They serve food all day I think, but beware that the characters leave for the day around 11:45 a.m. or so.  Call Disney Dining to be sure, and make reservations for a while before the characters leave so you can spend some time with them.  And reservations are recomended, the wait can get long there.  If you want to do dinner instead Goofy's Kitchen at the Disneyland Hotel offers a character dinner, but it is pricier.  Another really fun dinner option with kids is the Rainforest Cafe.  My kids loved eating there!

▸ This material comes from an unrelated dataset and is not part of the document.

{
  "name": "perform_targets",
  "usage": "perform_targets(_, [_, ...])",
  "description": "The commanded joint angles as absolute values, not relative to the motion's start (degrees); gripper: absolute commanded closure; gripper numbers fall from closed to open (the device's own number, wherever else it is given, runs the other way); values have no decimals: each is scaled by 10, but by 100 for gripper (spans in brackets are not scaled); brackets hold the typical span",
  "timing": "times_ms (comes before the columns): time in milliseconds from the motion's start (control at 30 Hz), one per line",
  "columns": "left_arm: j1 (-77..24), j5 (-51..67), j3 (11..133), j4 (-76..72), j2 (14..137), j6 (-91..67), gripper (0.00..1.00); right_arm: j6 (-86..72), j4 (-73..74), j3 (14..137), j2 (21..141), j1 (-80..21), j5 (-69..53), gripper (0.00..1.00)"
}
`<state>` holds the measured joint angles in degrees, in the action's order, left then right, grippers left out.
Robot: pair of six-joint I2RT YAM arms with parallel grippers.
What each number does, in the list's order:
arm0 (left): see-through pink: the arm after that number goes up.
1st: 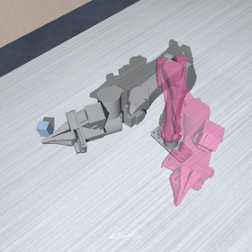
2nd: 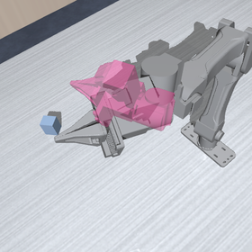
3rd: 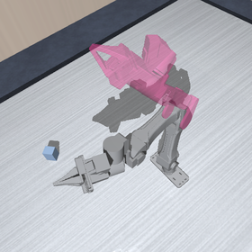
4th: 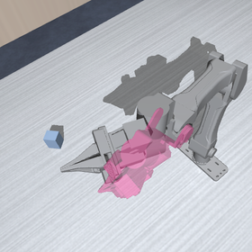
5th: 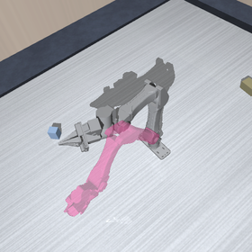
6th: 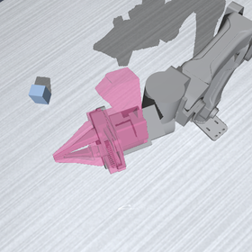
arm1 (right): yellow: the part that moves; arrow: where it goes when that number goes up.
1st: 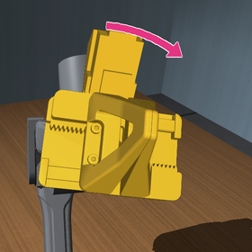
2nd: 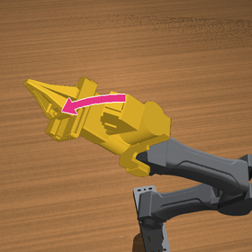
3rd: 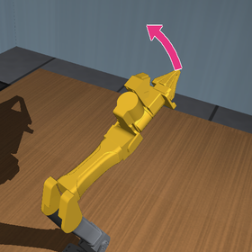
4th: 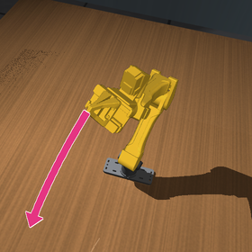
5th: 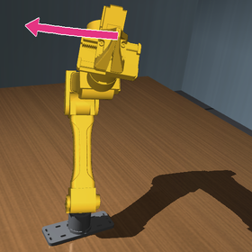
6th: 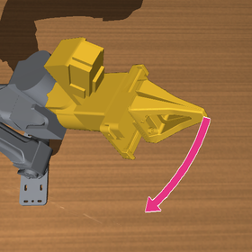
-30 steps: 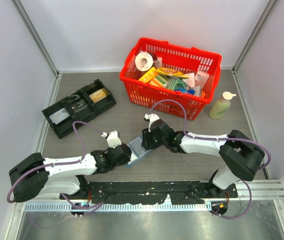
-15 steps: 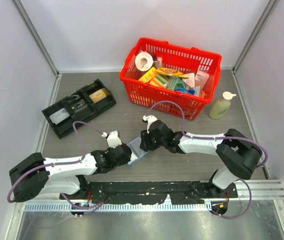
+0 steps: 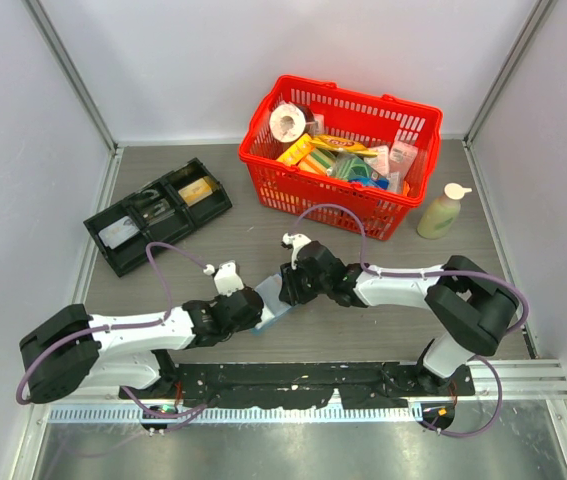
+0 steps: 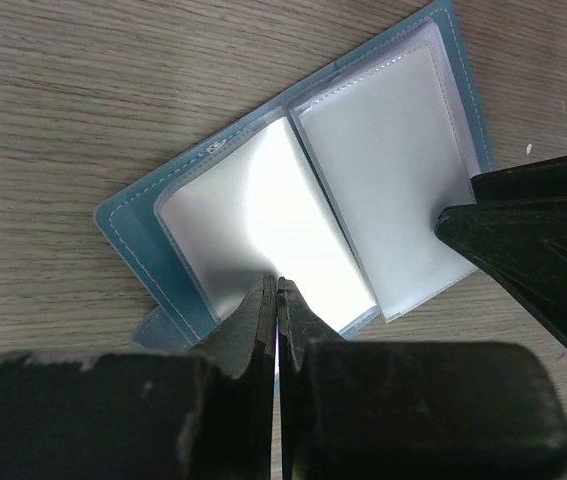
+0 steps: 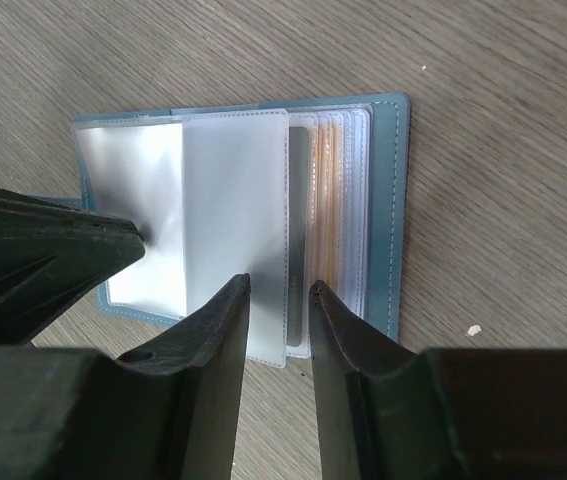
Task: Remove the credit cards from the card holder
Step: Remove the credit card from the card holder.
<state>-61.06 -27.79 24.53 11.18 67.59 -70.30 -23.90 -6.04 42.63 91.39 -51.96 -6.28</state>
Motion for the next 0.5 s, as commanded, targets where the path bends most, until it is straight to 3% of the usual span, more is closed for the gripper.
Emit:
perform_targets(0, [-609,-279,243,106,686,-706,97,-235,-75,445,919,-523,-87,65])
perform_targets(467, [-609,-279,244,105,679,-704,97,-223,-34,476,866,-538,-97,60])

Here are some DTD and Disney resort menus w/prices if you want to check any out:  http://allears.net/dlr/din/menu/menus.htm


----------



## winger (Jun 2, 2009)

wwomant said:


> They serve food all day I think, but beware that the characters leave for the day around 11:45 a.m. or so.  Call Disney Dining to be sure, and make reservations for a while before the characters leave so you can spend some time with them.  And reservations are recomended, the wait can get long there.  If you want to do dinner instead Goofy's Kitchen at the Disneyland Hotel offers a character dinner, but it is pricier.  Another really fun dinner option with kids is the Rainforest Cafe.  My kids loved eating there!
> 
> Here are some DTD and Disney resort menus w/prices if you want to check any out:  http://allears.net/dlr/din/menu/menus.htm


 We will have to look into whether we want to do the characters in the morning/daytime or meal with fireworks in the evening.  I will call them today or tomorrow to get an idea of what the prices are for daytime meals (with characters) and for evening meals.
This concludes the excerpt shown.